Tuesday, 7 October 2014

For those who take care of us

For those who genuinely care about a person in chronic pain, please listen. Life with chronic pain is hard. If ordinary life is difficult imagine having pain to deal with on top of that. A person always hears from society "go" and "do". This is inevitable. But it is right to expect empathy. The load a person carries on their shoulders should depend on how much they are able to carry.

If a person with chronic pain is not active and spends a lot of time "relaxing" please remember that it only is "relaxing" for a person who is fine. Can someone with chronic pain ever really relax? Are they not always tense expecting the next 'bad one'? I speak from experience. All these things that would normally be like 'having a good time' turn into mere distractions from that in-evictable tenant. But when he wants he will take hold again. Like a rider taming a horse.

But it is not all over. We are fighters, just give us a chance. If you really care, help us do what we wanted but thought we couldn't. We can achieve our potential if we are given support. While we have not mastered our condition, while we are still the horse and the pain is the rider, we will have to adapt to it, and so will society.

Schools are too demanding. They want evidence that a person is not well. Like I said in a previous post, if there is no bandage there is no empathy. I have experienced it myself. Do not force your child to continue a 'normal' life. How many have been lost, gone forever from this world, from being pushed too far. Seek government funded tutors that come to your home or private tutors. If it is too painful to continue education, better skip a few years and see how it goes. Health comes first.

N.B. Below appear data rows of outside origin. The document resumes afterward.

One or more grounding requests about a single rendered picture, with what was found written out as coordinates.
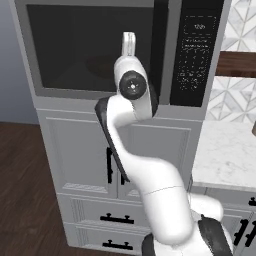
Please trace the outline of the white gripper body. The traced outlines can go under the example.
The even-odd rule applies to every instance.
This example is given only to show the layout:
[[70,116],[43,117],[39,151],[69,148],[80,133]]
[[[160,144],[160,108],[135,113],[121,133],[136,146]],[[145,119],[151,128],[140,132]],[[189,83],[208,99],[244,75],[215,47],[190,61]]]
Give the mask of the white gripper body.
[[122,38],[122,55],[134,56],[136,49],[136,36],[133,32],[124,32]]

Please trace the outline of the microwave door with dark window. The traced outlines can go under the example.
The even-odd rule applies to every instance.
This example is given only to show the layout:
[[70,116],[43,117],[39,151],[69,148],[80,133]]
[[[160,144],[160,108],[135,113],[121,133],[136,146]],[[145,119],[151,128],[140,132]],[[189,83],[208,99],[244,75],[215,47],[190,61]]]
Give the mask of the microwave door with dark window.
[[161,89],[168,0],[14,0],[35,94],[112,94],[125,32],[156,92]]

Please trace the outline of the grey black microwave oven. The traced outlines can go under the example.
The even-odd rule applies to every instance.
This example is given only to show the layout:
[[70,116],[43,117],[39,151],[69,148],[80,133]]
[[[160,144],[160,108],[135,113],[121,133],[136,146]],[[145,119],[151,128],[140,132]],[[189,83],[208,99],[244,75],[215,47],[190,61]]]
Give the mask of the grey black microwave oven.
[[[163,105],[199,108],[215,72],[221,19],[228,0],[168,0],[161,89]],[[96,98],[115,94],[101,92]]]

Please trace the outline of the grey counter cupboard door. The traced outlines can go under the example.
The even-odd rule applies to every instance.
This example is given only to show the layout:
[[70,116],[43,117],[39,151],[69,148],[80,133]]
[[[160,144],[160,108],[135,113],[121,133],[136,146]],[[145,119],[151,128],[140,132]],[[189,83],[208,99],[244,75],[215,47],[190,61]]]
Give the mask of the grey counter cupboard door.
[[[247,219],[249,221],[247,228],[237,246],[233,244],[235,237],[234,234],[239,231],[241,219]],[[256,212],[238,209],[225,209],[222,224],[229,231],[233,244],[234,256],[256,256],[256,236],[254,237],[250,247],[245,247],[247,238],[246,234],[250,234],[253,229],[252,222],[256,220]]]

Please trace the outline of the grey counter drawer front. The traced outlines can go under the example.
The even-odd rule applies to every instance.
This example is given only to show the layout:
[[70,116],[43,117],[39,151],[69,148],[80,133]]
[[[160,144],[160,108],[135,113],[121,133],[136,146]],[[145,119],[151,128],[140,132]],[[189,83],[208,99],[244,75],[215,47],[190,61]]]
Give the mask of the grey counter drawer front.
[[256,200],[256,192],[208,188],[206,190],[206,194],[210,197],[218,199],[219,201],[225,204],[254,207],[256,209],[256,206],[250,206],[248,204],[251,197],[255,197]]

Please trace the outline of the brown wooden wall shelf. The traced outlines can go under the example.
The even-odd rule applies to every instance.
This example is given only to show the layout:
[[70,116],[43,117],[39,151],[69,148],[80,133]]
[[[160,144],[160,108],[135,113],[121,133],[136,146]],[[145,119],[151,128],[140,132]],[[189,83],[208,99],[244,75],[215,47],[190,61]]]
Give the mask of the brown wooden wall shelf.
[[256,53],[221,51],[215,75],[256,78]]

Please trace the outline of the grey tall cabinet frame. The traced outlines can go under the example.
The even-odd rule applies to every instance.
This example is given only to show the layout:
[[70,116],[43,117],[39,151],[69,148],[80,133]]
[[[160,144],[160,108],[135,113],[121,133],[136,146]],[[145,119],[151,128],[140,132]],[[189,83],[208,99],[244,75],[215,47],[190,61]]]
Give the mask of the grey tall cabinet frame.
[[[99,228],[117,230],[117,231],[133,231],[138,233],[145,233],[146,235],[151,233],[150,226],[149,227],[128,226],[125,224],[104,223],[101,221],[99,222],[87,221],[85,223],[73,223],[65,220],[66,213],[68,212],[67,208],[69,207],[70,198],[105,200],[112,203],[141,205],[143,210],[144,210],[144,207],[140,198],[139,191],[134,183],[126,182],[125,185],[121,185],[121,172],[116,164],[113,154],[111,156],[111,160],[112,160],[111,163],[112,163],[112,169],[114,169],[112,170],[113,174],[116,175],[116,188],[117,188],[117,196],[115,198],[84,196],[80,194],[67,194],[62,192],[60,188],[59,175],[56,171],[56,158],[54,155],[54,150],[52,149],[52,145],[51,145],[51,138],[50,138],[47,119],[48,118],[64,118],[64,119],[75,119],[75,120],[89,120],[89,121],[97,121],[98,124],[100,125],[95,112],[95,106],[99,99],[105,98],[105,97],[111,97],[111,96],[105,96],[105,97],[100,97],[96,100],[90,100],[90,99],[82,99],[82,98],[43,97],[43,96],[36,95],[34,92],[34,87],[32,85],[30,68],[28,65],[25,45],[24,45],[22,34],[21,34],[21,28],[19,25],[16,8],[14,6],[14,1],[9,0],[9,3],[10,3],[12,15],[13,15],[15,28],[17,31],[18,41],[19,41],[19,45],[22,53],[26,75],[29,82],[30,93],[31,93],[33,104],[39,119],[39,125],[42,132],[42,137],[43,137],[43,141],[46,149],[47,158],[49,161],[50,171],[51,171],[51,175],[54,183],[55,192],[57,195],[57,201],[58,201],[58,205],[59,205],[59,209],[62,217],[62,223],[64,226],[67,242],[69,243],[69,245],[73,247],[117,252],[117,253],[123,253],[123,254],[132,254],[134,256],[142,256],[141,249],[139,251],[133,252],[133,251],[99,247],[99,246],[82,246],[78,241],[76,226],[99,227]],[[231,0],[228,0],[224,9],[224,15],[221,19],[221,22],[224,26],[223,30],[221,30],[220,32],[222,38],[225,30],[225,24],[227,21],[230,5],[231,5]],[[217,57],[212,62],[212,66],[215,71],[216,71],[216,65],[219,57],[221,42],[222,42],[222,39],[216,46],[215,52]],[[214,75],[215,75],[215,72],[209,78],[210,84],[208,89],[206,90],[206,93],[203,99],[203,104],[201,107],[196,108],[196,107],[189,107],[189,106],[163,105],[160,103],[157,97],[158,109],[154,117],[151,119],[130,124],[130,125],[168,126],[168,127],[175,127],[175,128],[189,130],[189,138],[188,138],[186,155],[185,155],[185,167],[186,167],[186,170],[188,171],[190,179],[189,179],[188,188],[184,187],[186,191],[189,193],[194,193],[191,189],[192,183],[193,183],[192,169],[194,165],[196,151],[198,148],[198,142],[201,134],[203,121],[206,115],[206,110],[207,110],[207,105],[209,101],[209,96],[212,88]]]

Do not trust the doctors that say it is normal to live in pain. They want us to continue to work for the benefit of society at our own expense. Pain is a signal that something is wrong. If everything has been checked and nothing found, it means it is either not yet discovered or, as in my case, genetic. Continue to search for other doctors. While the link between pain and suffering has not been broken, there simply must be something we can do in the mean time.